A Crash Course in Health Analytics

As some of you might know, I recently made a (fairly large) career change. I’m now a Research Fellow in Health Data Analytics at The University of Leeds, UK. Since I’m coming from a maths/HPC background and have almost no prior knowledge of healthcare I’ve had a bit of catching up to do! Overall I’m aiming to apply machine learning and large-scale data analysis to large datasets arising from health and socio-economic domains, where my skills in linear algebra and HPC will undoubtedly become useful.

In this post I aim to summarise what I’ve learned in my first few weeks on the job. This is partly to archive things for myself but should also be interesting reading for anyone who wants to get involved with health data. I’ll touch upon

  • the legal issues arising from using private data,
  • interesting talks and papers that I’ve found, and,
  • some recurring opinions on the future challenges in the field.

Legal Issues

The most daunting aspect so far has (easily!) been the legal framework required for working with health data (in the UK at least). There are a myriad of guidelines, reports, and rulings to be aware of; whilst many of the legal clauses also have exemptions for research. The basis of the legal framework is covered primarily by the Data Protection Act, though there are plenty of subtleties in deciding who the data controllers and/or processors might be for a given scenario. Further guidelines targetted more specifically at health include the “Caldicott” report and the NHS Information Governance Toolkit system. There is some online training on the Data Protection Act given by the Medical Research Council here. It seems that this will only become more complicated as of 25th May 2018 when the stricter EU General Data Protection Regulations (GDPR) come into effect.

A more accessible part of the legislation (at least for me) was the requirements on anonymisation of datasets; both for distribution to data processors and when publishing results. Typical techniques used include salted hash functions (often called pseudonyms) and k-anonymity (e.g. removing the last few digits of a postcode so that a wider geographical area is used). These techniques are aimed at reducing the risk of re-identifying a patient given your dataset and others that might be freely available. There is, of course, a trade-off between security and the utility of the data in analyses to consider.

Interesting journals

As an academic I am interested in publishing articles. When moving to a new field it is rather difficult to decide which journals are worth your time and which are junk and common metrics, such as impact factors, do not necessarily translate between fields well. For instance, in medicine it appears that the impact factors for a journal can easily be 10 times greater than those in maths.

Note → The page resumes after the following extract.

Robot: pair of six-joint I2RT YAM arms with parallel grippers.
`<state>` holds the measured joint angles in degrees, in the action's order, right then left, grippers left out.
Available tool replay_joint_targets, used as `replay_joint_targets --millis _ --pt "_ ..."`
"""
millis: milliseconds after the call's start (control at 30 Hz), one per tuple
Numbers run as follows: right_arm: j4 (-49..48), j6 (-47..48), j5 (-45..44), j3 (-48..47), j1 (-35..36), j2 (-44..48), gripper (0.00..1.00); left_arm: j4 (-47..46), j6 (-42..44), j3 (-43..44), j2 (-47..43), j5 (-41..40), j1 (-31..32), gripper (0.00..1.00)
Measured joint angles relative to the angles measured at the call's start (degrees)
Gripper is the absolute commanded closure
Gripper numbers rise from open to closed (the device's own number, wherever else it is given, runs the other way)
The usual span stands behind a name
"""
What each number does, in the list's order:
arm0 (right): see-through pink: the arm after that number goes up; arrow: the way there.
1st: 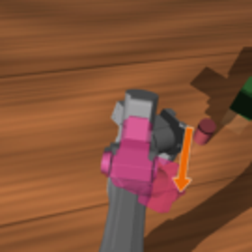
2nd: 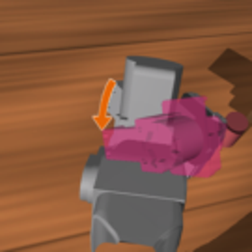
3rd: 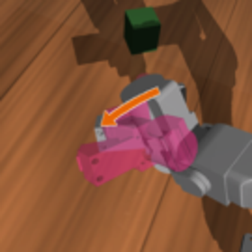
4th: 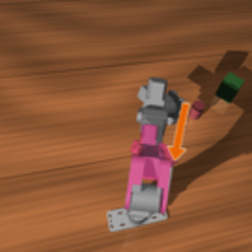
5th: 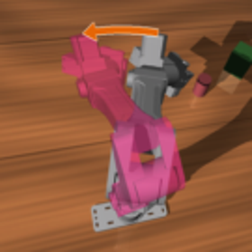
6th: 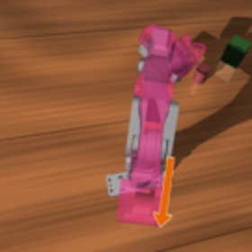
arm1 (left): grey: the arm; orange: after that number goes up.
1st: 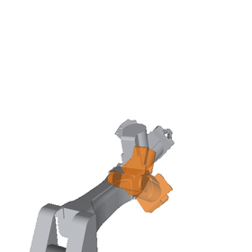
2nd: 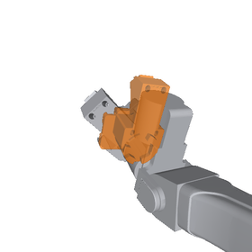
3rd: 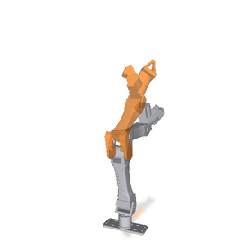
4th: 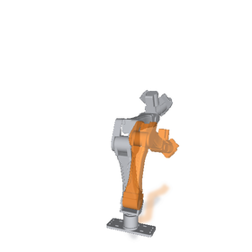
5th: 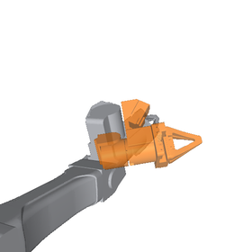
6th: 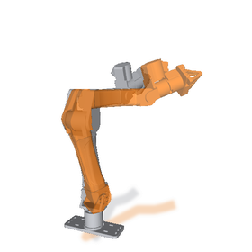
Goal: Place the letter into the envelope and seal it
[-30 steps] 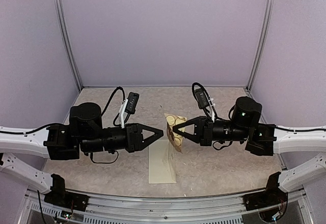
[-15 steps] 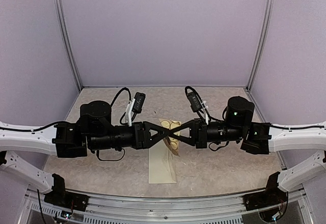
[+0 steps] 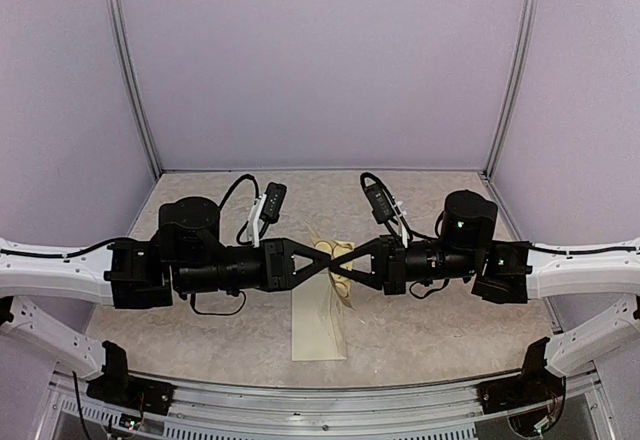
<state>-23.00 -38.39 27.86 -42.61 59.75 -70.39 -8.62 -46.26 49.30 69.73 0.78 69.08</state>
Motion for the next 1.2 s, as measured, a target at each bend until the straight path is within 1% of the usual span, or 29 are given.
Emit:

Here are a list of some journals recommended by my new colleagues.

Review papers

When searching through the journals above for papers combining machine learning with healthcare in interesting ways, two review papers were very helpful in gaining a picture of the current research situation.

  • Deep Learning for Health Informatics, IEEE J. Biomed and Health Inform., 21(1), 2017. Open access link
  • Big Data for Health, IEEE J. Biomed and Health Inform., 19(4), 2015. Open access link

NIPS – Machine Learning for Health

The machine learning conference NIPS has a session dedicated to machine learning for health data. Whilst the talks for the 2015 sessions seem to be unavailable now, the 2016 talks can still be found here. All the main talks were very interesting and raised a number of (almost philisophical) questions about the field. Some of the most fundamental problems include accounting for bias and incomplete data. For example, when using routinely collected data as opposed to in a trial, one never truly knows whether an individual does or does not have a disease unless their physician tests them for it. Therefore if we are modelling the probability of an individual having a certain disease, your regression model is biased since the people who were diagnosed with the disease already had physicians who suspected they might have it! There may be many individuals who had the disease but were not diagnosed, which can happen for a variety of reasons including frailty, life expectancy, costs, and simply not wanting to be tested (which is not uncommon for cancer and Parkinson’s etc.).

Interesting challenges

Throughout the literature and talks that I’ve ingested thus far, there have been a number of recurring themes about the challenges that researchers in this area will face over the next decade. These include, but are by no means limited to

  • the retrieval of similar patient information (via distance metric learning),
  • treatment recommendations (taking into account drug interactions etc.), and,
  • the dubious quality of the data (e.g. missing or wrong) and its increasing size (wearable trackers).

It’s certainly clear that there is plenty of work to do in this exciting field and, hopefully, I can find my niche somewhere along the way.